Entre Isidora y Mónica convencieron a duras penas a Mariela para que fuera a buscar a Marcelo por la tarde.
Isidora incluso dijo que pediría a la cocina que preparara algunos platillos que le gustaban a Marcelo.
Ya había investigado más o menos los gustos de Marcelo.
Pero cuando quiso ordenar al personal de cocina que se preparara, le dijeron que no podían entrar.
La gente de Estrella estaba adentro y no les permitían el paso.
Es decir, ni siquiera podrían preparar el almuerzo para ella y Mariela.
¡Y la comida de la dieta de Mónica tampoco estaba lista!
Isidora estalló al enterarse:
—¿Su gente no entró a cocinar hace rato? ¿Por qué siguen usando la cocina?
El mayordomo no sabía qué decir, con una expresión grave.
—Además, ¿nuestra cocina no es lo suficientemente grande? ¿Por qué no los dejan entrar?
¡Estaba furiosa!
Ya casi eran las doce y la comida de Mónica no estaba lista.
Esa maldita Estrella, ¿se creía la dueña de la Mansión Echeverría o qué?
El mayordomo se veía muy apenado:
—Su gente está bloqueando la puerta y no nos dejan acercarnos ni un paso.
Isidora, incapaz de contener su ira, fue a buscar a Estrella para ajustar cuentas.
Al bajar, vio a Estrella sentada en el comedor.
Frente a ella había un montón de comida.
—¡Estrella! ¿Qué significa esto? ¿Por qué no dejas entrar a la gente de la casa a cocinar?
Si ella quería traer a su propio nutriólogo, que lo trajera, a fin de cuentas, la familia Echeverría no quería hacerse cargo de ella.
Pero no dejar entrar al personal de la casa a la cocina, ¡eso era pasarse de la raya!
Estrella comía con calma.
Isidora estaba a punto de abalanzarse para reclamarle.
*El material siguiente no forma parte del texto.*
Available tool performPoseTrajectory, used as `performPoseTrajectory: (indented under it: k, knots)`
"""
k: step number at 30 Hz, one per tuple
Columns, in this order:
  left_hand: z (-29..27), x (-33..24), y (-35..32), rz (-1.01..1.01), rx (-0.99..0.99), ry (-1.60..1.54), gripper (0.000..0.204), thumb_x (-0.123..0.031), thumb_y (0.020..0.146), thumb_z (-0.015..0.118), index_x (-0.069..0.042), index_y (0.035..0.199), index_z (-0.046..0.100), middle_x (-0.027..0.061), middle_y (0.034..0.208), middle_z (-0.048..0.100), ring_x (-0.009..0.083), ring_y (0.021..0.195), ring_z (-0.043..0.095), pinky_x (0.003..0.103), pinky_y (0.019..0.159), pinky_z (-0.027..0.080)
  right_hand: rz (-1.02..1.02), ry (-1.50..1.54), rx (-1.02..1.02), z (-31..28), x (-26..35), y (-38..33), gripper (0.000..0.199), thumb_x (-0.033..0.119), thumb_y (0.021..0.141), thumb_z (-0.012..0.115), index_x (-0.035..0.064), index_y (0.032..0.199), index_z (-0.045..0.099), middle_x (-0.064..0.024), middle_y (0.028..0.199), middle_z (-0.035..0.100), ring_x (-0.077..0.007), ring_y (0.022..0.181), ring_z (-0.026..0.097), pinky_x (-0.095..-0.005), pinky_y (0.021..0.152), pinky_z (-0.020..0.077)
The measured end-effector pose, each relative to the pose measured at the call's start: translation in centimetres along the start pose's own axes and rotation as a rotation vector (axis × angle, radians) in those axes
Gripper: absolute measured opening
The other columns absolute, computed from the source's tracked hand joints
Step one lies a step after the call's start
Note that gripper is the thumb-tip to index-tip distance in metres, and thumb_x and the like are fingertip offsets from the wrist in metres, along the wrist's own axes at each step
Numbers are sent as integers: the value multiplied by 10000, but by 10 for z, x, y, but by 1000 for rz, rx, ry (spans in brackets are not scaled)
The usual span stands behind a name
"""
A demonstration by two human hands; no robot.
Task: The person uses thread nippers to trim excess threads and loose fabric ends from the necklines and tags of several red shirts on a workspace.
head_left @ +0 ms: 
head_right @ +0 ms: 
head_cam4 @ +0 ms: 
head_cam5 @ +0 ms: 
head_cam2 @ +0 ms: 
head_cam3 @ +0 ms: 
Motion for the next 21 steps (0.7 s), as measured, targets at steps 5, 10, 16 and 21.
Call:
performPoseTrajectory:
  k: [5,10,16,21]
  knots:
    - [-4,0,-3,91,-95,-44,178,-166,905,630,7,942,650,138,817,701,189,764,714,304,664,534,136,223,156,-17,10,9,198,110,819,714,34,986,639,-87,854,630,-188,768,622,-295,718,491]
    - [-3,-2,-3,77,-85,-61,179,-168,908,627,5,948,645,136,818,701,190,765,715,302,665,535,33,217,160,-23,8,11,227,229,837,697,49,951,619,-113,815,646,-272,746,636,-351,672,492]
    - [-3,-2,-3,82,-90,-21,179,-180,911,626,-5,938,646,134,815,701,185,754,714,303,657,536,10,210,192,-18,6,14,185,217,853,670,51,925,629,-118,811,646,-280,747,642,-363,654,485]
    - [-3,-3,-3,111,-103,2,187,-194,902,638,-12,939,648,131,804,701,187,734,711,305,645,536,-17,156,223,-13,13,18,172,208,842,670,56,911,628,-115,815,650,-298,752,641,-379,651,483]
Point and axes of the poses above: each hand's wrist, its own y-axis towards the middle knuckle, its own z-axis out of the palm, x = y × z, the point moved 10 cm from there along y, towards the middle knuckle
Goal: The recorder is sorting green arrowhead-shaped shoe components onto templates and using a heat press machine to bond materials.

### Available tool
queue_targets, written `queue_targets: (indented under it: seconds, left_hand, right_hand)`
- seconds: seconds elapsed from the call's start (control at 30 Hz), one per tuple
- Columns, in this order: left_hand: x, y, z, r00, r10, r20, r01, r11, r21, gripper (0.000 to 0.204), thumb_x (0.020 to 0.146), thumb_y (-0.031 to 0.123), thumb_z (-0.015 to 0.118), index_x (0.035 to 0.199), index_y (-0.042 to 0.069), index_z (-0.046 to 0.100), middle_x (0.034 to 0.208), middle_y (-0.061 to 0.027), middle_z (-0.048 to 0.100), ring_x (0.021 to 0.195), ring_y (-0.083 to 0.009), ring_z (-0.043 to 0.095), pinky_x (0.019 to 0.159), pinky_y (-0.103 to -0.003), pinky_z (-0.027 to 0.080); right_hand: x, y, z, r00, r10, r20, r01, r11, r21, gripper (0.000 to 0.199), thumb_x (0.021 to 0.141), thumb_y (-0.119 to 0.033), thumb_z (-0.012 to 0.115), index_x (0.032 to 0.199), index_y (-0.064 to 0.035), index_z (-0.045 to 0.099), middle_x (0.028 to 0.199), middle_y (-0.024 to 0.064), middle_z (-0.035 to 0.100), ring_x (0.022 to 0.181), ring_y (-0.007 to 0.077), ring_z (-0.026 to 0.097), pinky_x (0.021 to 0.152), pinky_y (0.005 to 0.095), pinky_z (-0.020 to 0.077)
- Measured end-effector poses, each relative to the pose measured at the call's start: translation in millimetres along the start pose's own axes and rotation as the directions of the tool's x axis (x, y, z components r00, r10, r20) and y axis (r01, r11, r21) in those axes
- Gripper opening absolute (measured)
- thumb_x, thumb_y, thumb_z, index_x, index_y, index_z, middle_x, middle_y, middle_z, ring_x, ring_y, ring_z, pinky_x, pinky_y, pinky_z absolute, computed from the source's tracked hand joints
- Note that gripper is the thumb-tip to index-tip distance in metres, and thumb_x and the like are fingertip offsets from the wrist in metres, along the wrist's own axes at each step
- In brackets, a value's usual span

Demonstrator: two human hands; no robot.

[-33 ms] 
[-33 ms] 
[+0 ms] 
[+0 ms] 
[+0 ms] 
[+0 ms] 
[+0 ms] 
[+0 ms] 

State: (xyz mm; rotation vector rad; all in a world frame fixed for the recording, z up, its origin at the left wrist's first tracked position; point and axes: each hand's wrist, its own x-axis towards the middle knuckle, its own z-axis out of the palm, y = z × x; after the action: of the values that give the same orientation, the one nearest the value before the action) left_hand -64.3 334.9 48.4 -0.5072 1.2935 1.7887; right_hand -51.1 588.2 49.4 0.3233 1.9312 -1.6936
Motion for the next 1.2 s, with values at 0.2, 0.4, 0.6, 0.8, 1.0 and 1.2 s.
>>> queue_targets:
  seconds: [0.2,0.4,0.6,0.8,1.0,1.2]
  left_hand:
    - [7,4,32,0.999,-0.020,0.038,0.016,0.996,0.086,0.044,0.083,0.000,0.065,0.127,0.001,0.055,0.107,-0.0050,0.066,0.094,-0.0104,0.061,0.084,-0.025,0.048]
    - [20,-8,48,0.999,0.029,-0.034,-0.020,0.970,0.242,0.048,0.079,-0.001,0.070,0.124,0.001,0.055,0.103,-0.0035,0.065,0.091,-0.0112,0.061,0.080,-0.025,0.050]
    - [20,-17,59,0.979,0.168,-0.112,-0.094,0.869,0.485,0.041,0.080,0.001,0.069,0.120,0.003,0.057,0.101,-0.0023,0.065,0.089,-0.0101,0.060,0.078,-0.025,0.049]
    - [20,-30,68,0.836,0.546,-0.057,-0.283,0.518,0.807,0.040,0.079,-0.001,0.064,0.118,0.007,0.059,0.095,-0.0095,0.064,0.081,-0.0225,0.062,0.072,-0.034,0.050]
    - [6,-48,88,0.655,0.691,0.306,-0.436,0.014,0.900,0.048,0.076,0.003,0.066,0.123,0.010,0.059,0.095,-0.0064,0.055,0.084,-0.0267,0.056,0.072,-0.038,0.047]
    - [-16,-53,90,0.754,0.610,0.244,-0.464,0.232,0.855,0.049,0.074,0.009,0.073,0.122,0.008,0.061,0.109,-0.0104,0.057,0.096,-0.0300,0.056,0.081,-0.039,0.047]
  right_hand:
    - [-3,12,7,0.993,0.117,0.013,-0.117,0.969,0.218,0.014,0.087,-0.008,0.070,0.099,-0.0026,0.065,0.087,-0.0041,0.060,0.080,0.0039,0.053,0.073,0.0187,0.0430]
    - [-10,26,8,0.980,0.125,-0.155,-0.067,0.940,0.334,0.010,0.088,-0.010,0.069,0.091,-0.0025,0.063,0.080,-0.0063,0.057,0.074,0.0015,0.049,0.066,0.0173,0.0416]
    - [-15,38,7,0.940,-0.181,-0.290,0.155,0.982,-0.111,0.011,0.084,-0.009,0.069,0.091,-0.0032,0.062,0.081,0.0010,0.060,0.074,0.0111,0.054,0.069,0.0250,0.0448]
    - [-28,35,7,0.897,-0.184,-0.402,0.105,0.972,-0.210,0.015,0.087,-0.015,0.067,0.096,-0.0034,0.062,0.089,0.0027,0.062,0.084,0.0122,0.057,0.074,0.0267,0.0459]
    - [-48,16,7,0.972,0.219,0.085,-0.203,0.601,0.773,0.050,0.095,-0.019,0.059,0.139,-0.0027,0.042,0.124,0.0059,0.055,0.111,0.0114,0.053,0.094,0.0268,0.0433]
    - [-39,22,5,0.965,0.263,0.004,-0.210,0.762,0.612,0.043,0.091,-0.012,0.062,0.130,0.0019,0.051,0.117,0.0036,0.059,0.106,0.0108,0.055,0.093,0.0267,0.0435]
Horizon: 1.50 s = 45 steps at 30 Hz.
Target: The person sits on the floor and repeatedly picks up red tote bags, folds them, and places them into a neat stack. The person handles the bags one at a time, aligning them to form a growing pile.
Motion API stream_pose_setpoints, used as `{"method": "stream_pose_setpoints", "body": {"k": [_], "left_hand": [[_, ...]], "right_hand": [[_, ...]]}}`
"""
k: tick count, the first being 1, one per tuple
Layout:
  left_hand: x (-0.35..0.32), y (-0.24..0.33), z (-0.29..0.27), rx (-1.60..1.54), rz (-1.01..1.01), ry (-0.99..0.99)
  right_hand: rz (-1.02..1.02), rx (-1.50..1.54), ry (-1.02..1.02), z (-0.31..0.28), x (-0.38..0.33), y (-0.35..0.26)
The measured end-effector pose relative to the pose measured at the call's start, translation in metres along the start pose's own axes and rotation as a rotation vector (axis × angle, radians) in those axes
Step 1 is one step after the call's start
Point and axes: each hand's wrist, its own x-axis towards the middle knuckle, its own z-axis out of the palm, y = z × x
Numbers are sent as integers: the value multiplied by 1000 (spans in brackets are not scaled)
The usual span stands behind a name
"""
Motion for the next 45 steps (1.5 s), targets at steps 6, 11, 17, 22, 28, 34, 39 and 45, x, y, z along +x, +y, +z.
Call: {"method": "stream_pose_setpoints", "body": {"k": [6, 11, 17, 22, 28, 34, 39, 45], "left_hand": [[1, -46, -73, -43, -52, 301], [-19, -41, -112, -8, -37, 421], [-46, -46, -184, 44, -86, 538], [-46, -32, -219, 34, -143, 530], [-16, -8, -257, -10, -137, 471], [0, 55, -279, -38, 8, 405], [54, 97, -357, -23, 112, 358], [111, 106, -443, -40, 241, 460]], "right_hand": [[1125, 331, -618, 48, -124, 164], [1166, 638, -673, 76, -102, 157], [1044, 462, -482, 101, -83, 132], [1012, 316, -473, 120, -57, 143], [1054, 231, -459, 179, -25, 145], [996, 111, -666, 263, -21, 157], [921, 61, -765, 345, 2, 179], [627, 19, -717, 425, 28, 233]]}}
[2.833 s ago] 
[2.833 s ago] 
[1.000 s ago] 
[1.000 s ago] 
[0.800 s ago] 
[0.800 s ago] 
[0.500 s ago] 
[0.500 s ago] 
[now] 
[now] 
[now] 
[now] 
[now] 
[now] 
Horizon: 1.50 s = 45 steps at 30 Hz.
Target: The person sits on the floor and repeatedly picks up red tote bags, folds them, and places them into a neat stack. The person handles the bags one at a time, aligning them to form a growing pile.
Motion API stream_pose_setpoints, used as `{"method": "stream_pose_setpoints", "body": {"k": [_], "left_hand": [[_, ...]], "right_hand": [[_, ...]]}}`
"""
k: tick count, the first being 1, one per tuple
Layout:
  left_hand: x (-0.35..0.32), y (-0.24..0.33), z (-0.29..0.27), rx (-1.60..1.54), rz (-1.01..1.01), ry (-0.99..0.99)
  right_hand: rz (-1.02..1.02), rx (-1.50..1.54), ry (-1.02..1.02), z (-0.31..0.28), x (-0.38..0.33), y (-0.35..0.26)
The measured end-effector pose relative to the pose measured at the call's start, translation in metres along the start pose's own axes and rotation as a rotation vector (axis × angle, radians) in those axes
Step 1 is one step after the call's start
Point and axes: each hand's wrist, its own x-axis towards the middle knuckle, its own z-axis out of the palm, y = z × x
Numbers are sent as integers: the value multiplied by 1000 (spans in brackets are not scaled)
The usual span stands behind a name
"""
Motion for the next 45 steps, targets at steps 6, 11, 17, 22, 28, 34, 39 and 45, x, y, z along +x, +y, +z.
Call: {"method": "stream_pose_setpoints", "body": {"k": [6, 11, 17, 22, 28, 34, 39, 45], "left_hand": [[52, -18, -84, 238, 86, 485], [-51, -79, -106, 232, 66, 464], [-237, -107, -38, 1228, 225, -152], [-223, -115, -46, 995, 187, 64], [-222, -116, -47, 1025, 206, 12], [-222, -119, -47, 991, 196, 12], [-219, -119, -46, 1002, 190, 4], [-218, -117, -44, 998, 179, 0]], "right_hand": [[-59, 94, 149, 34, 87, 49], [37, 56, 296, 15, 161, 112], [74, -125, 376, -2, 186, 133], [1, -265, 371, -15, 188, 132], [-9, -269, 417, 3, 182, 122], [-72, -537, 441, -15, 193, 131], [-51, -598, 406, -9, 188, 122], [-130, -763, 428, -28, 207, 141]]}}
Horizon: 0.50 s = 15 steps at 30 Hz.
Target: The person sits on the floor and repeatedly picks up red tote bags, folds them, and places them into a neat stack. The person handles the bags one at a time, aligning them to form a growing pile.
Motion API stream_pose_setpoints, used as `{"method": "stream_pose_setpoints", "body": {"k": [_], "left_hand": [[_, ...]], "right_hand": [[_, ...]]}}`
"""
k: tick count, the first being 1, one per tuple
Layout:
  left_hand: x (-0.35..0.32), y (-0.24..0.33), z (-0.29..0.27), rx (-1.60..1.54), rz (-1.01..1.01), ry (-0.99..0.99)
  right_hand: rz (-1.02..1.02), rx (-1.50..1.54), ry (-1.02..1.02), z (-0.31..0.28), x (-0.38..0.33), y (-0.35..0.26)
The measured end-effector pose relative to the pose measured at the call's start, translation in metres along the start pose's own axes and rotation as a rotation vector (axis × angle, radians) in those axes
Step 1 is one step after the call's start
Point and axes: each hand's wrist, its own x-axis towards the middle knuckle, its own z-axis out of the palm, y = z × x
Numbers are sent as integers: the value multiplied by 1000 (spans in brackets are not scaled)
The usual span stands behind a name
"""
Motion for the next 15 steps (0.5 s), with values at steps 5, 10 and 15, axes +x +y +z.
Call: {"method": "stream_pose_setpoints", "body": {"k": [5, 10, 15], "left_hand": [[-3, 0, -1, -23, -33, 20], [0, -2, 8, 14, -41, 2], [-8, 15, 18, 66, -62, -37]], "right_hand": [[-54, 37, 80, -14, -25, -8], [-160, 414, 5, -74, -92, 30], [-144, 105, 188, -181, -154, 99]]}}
Sin embargo, justo cuando iba a acercarse a la mesa, dos empleadas la interceptaron.
Las empleadas se veían delgadas, pero tenían una fuerza descomunal.
Solo con bloquearle el paso, le hicieron sentir esa presión opresiva del conflicto de hace dos horas.
Especialmente al cruzar miradas con ellas.
—¿Por qué?
Al escuchar la negativa, Isidora explotó.
—Mi gente me está preparando la merienda, espérate un rato.
—¡Pero si todavía estás comiendo! ¿Qué merienda ni qué nada?
Ni siquiera había terminado de almorzar, ¡y ya estaba pensando en la merienda!
¿Estaba acaparando la cocina a propósito...?
Estrella tomó un sorbo de sopa:
—Ni modo, lo que quiero comer es complicado, tienen que empezar a prepararlo desde ahorita.
—¿Y cuánto van a tardar?
—¡No sé!
Isidora se quedó muda.
¡Qué coraje, de verdad que qué coraje!
Lo hacía a propósito.
Ahora que había vuelto a la familia Echeverría, ¿se iba a dedicar a joderlas desde todos los ángulos posibles?